**WHAT YOU WILL DO:**
Write out exactly the lines below that run from the one containing "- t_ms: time" through the one containing "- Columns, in", both included, with no other lines.

**DATA FOR REVIEW:**
════════════════

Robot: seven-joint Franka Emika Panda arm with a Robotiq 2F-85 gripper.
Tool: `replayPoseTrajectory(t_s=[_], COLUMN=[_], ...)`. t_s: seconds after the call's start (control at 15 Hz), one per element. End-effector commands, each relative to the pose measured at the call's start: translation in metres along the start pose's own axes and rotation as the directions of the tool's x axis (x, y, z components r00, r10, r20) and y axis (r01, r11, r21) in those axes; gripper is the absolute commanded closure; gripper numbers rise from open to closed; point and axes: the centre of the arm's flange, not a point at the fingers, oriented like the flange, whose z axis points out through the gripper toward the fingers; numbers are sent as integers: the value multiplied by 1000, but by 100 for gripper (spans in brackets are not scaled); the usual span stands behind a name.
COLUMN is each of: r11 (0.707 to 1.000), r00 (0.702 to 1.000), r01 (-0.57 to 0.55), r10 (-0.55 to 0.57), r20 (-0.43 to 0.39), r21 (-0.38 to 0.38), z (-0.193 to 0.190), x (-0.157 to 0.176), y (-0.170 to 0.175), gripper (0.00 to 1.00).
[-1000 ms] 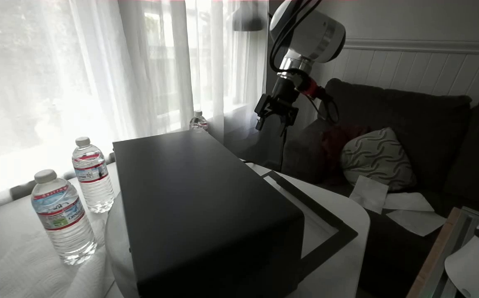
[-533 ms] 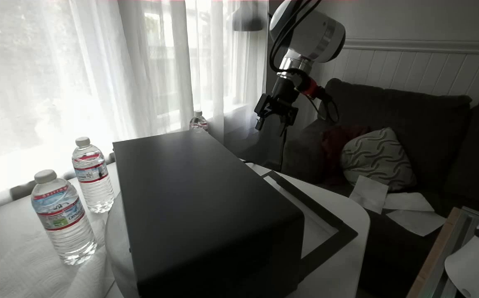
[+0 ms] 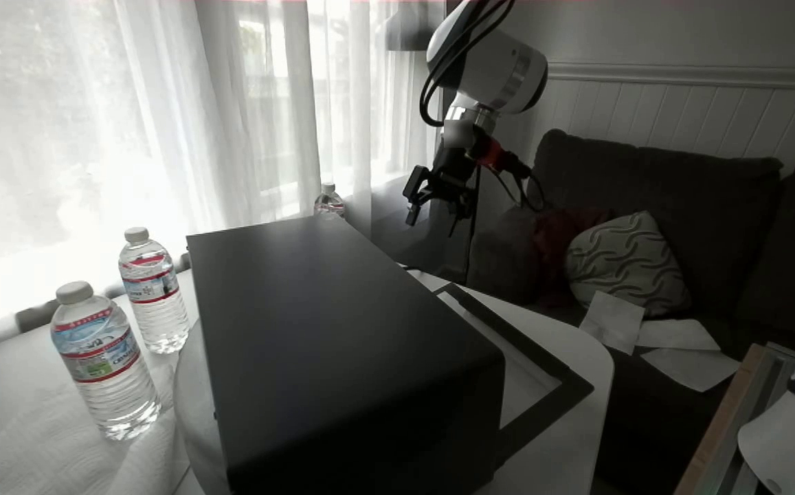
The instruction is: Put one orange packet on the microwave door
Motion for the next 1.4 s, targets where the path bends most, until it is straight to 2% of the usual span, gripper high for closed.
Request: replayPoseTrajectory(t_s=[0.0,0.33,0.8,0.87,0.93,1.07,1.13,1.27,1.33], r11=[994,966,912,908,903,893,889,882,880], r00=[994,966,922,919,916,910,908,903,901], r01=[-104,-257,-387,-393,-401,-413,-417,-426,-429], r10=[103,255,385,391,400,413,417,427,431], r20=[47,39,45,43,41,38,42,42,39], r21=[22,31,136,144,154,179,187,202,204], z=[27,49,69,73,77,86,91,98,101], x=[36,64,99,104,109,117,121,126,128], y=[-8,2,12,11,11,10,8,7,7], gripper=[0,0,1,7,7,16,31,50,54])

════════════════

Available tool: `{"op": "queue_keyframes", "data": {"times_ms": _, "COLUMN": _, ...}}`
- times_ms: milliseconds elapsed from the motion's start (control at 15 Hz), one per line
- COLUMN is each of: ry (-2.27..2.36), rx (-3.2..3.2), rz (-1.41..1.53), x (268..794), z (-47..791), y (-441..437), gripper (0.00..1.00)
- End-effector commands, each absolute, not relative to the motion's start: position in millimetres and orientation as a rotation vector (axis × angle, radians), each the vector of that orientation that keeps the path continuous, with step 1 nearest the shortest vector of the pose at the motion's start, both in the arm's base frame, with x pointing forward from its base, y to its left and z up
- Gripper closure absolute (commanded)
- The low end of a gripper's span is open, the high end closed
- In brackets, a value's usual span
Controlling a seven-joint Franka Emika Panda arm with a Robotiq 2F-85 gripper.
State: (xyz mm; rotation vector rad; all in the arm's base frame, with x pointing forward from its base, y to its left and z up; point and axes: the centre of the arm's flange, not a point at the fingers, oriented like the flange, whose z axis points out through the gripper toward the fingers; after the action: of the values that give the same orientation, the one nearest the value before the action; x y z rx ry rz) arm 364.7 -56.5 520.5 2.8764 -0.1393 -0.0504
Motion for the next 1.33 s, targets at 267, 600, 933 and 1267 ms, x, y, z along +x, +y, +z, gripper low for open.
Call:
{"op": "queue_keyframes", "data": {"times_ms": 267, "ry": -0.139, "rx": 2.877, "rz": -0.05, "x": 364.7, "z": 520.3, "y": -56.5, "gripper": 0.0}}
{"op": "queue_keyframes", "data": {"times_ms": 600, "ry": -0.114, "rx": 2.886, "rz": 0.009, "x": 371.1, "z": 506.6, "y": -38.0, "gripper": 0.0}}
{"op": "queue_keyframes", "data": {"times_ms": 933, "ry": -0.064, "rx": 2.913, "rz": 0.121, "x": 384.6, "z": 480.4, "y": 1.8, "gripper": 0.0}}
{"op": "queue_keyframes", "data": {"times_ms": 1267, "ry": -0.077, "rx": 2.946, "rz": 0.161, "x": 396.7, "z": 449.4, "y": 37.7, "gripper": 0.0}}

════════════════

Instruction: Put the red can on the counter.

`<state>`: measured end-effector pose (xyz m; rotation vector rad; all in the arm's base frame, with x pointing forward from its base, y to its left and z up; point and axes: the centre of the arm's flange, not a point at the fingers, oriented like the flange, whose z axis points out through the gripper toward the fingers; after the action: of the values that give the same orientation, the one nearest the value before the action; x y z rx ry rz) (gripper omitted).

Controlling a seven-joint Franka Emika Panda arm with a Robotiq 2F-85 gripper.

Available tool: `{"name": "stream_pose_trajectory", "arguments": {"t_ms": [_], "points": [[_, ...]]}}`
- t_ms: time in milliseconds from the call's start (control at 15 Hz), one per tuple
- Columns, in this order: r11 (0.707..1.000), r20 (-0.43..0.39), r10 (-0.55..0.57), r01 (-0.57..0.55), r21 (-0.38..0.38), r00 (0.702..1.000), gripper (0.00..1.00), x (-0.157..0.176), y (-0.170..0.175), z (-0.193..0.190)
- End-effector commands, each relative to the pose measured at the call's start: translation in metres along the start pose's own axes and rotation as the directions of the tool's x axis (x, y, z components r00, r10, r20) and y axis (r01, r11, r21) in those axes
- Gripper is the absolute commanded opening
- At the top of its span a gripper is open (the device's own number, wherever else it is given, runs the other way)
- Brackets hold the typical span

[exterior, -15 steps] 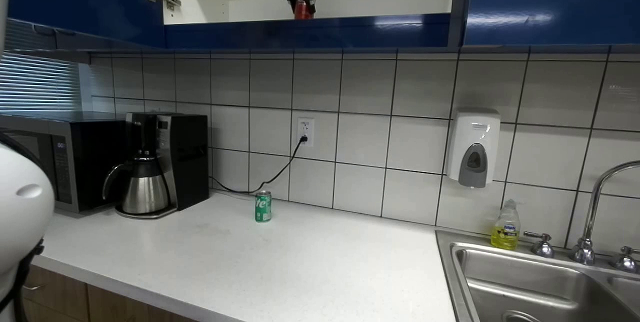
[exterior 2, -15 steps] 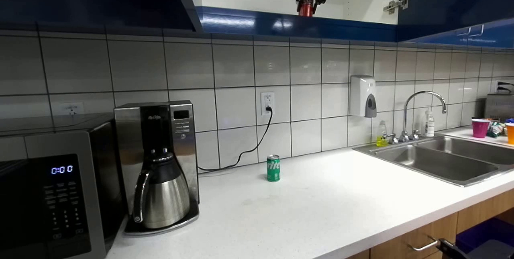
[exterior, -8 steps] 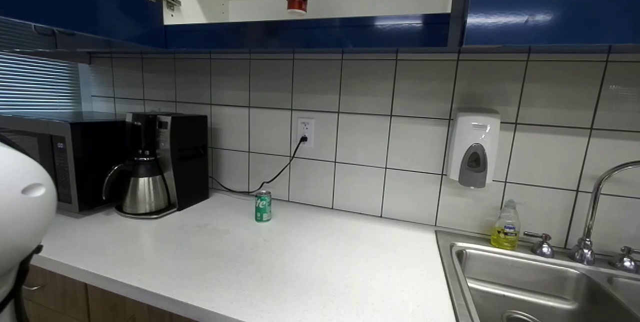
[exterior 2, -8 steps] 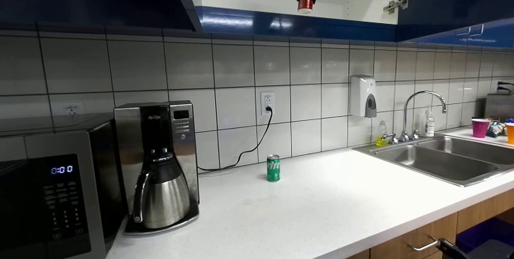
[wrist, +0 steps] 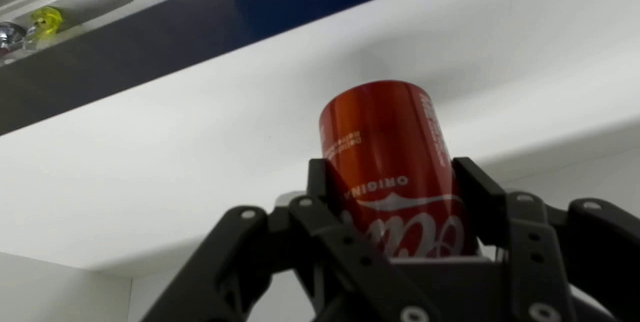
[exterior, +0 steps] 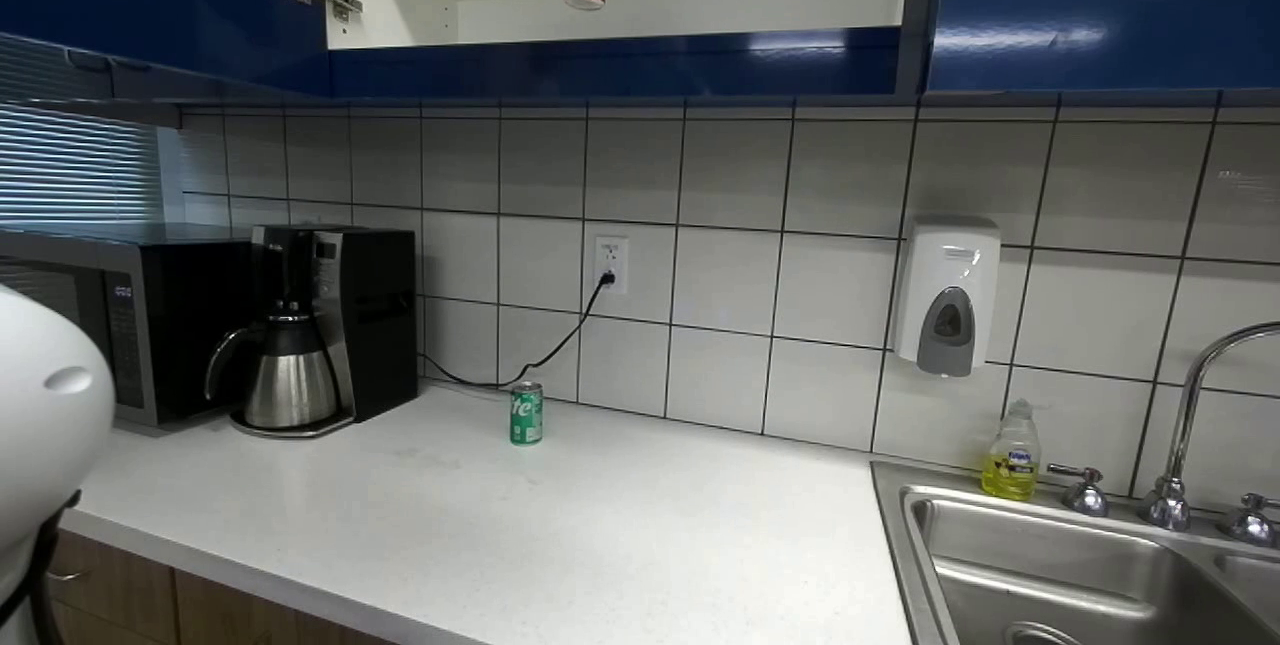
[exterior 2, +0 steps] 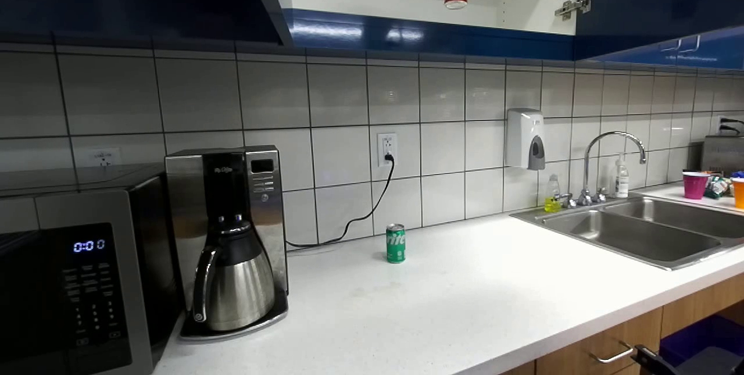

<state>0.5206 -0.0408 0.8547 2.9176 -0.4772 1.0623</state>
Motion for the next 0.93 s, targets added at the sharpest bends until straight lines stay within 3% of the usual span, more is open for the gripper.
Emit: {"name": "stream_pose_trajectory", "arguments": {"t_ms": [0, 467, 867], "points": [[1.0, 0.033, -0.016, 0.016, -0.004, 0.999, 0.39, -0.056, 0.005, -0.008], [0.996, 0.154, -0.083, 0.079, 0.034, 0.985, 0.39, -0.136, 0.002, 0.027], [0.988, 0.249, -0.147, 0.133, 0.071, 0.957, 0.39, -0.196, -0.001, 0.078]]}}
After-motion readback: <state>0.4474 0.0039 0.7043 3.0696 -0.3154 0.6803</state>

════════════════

**SOLUTION:**
- t_ms: time in milliseconds from the call's start (control at 15 Hz), one per tuple
- Columns, in this order: r11 (0.707..1.000), r20 (-0.43..0.39), r10 (-0.55..0.57), r01 (-0.57..0.55), r21 (-0.38..0.38), r00 (0.702..1.000), gripper (0.00..1.00), x (-0.157..0.176), y (-0.170..0.175), z (-0.193..0.190)

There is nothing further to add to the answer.